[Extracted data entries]
__________

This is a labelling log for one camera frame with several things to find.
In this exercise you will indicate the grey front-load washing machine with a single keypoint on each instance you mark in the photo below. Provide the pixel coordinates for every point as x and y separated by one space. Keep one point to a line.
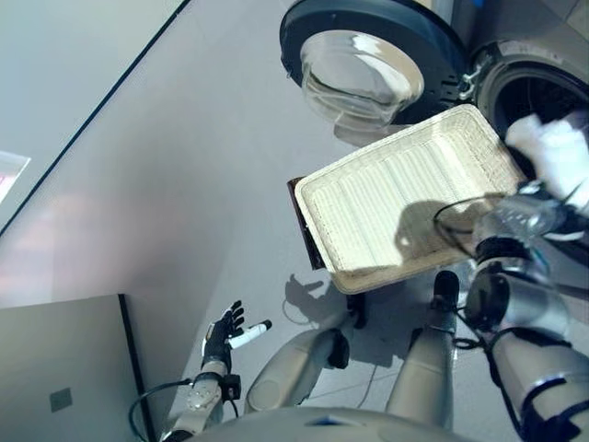
515 27

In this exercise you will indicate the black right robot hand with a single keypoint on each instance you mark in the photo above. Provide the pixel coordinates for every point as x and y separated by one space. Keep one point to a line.
573 221

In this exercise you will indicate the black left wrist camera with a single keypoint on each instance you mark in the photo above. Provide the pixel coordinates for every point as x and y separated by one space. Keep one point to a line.
232 387

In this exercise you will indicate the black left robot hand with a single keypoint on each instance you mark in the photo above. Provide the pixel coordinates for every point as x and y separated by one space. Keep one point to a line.
221 336

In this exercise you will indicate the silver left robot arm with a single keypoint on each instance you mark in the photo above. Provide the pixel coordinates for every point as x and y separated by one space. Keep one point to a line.
198 400

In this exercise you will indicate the round washing machine door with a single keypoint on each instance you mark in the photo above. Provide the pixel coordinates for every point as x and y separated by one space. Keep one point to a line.
368 23

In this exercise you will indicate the cream wicker tray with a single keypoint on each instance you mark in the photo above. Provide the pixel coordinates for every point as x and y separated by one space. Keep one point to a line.
391 198

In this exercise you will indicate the silver left robot leg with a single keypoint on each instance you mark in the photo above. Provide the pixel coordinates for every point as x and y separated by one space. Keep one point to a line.
294 368

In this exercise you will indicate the grey cabinet with black edge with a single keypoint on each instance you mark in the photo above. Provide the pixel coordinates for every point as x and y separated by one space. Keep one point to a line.
55 350

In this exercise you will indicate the grey wall socket plate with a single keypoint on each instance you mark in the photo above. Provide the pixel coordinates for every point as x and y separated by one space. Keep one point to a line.
61 399

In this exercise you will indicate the dark brown stool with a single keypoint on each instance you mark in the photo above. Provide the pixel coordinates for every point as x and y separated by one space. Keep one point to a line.
307 244

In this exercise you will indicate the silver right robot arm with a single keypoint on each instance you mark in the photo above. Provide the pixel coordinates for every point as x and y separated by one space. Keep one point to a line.
529 299

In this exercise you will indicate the bright framed window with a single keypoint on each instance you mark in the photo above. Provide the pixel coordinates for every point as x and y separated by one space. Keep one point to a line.
11 175

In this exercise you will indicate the grey robot torso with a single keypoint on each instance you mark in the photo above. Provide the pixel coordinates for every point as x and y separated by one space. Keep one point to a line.
322 428

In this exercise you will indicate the white cloth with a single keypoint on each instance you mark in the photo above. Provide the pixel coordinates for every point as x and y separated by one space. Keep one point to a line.
557 147

__________

Each entry needs to be returned verbatim, with its pictures left out.

Output for this exercise →
This is a labelling log for one camera frame with several things to find.
In this exercise you will indicate the grey front-load washing machine with a single keypoint on each instance you mark in the photo below. Provide the pixel coordinates for every point as x and y separated by one space. Keep one point to a line.
515 27

In this exercise you will indicate the black right robot hand with a single keypoint on each instance you mark in the photo above. Provide the pixel coordinates for every point as x and y separated by one space. Keep one point to a line.
573 221

In this exercise you will indicate the black left wrist camera with a single keypoint on each instance you mark in the photo above. Provide the pixel coordinates for every point as x and y separated by one space. Keep one point to a line.
232 387

In this exercise you will indicate the black left robot hand with a single keypoint on each instance you mark in the photo above. Provide the pixel coordinates for every point as x and y separated by one space. Keep one point to a line.
221 336

In this exercise you will indicate the silver left robot arm with a single keypoint on each instance you mark in the photo above. Provide the pixel coordinates for every point as x and y separated by one space. Keep one point to a line.
198 400

In this exercise you will indicate the round washing machine door with a single keypoint on each instance you mark in the photo above. Provide the pixel coordinates for every point as x and y separated by one space. Keep one point to a line.
368 23

In this exercise you will indicate the cream wicker tray with a single keypoint on each instance you mark in the photo above. Provide the pixel coordinates for every point as x and y separated by one space. Keep one point to a line.
391 198

In this exercise you will indicate the silver left robot leg with a single keypoint on each instance you mark in the photo above. Provide the pixel coordinates for every point as x and y separated by one space. Keep one point to a line.
294 368

In this exercise you will indicate the grey cabinet with black edge with a single keypoint on each instance you mark in the photo above. Provide the pixel coordinates for every point as x and y separated by one space. Keep one point to a line.
55 350

In this exercise you will indicate the grey wall socket plate with a single keypoint on each instance you mark in the photo above. Provide the pixel coordinates for every point as x and y separated by one space. Keep one point to a line.
61 399

In this exercise you will indicate the dark brown stool with a single keypoint on each instance you mark in the photo above. Provide the pixel coordinates for every point as x and y separated by one space. Keep one point to a line.
307 244

In this exercise you will indicate the silver right robot arm with a single keypoint on each instance you mark in the photo above. Provide the pixel coordinates for every point as x and y separated by one space. Keep one point to a line.
529 299

In this exercise you will indicate the bright framed window with a single keypoint on each instance you mark in the photo above. Provide the pixel coordinates for every point as x and y separated by one space. Keep one point to a line.
11 175

In this exercise you will indicate the grey robot torso with a single keypoint on each instance you mark in the photo above. Provide the pixel coordinates for every point as x and y separated by one space. Keep one point to a line.
322 428

In this exercise you will indicate the white cloth with a single keypoint on each instance you mark in the photo above. Provide the pixel coordinates for every point as x and y separated by one space. Keep one point to a line.
557 147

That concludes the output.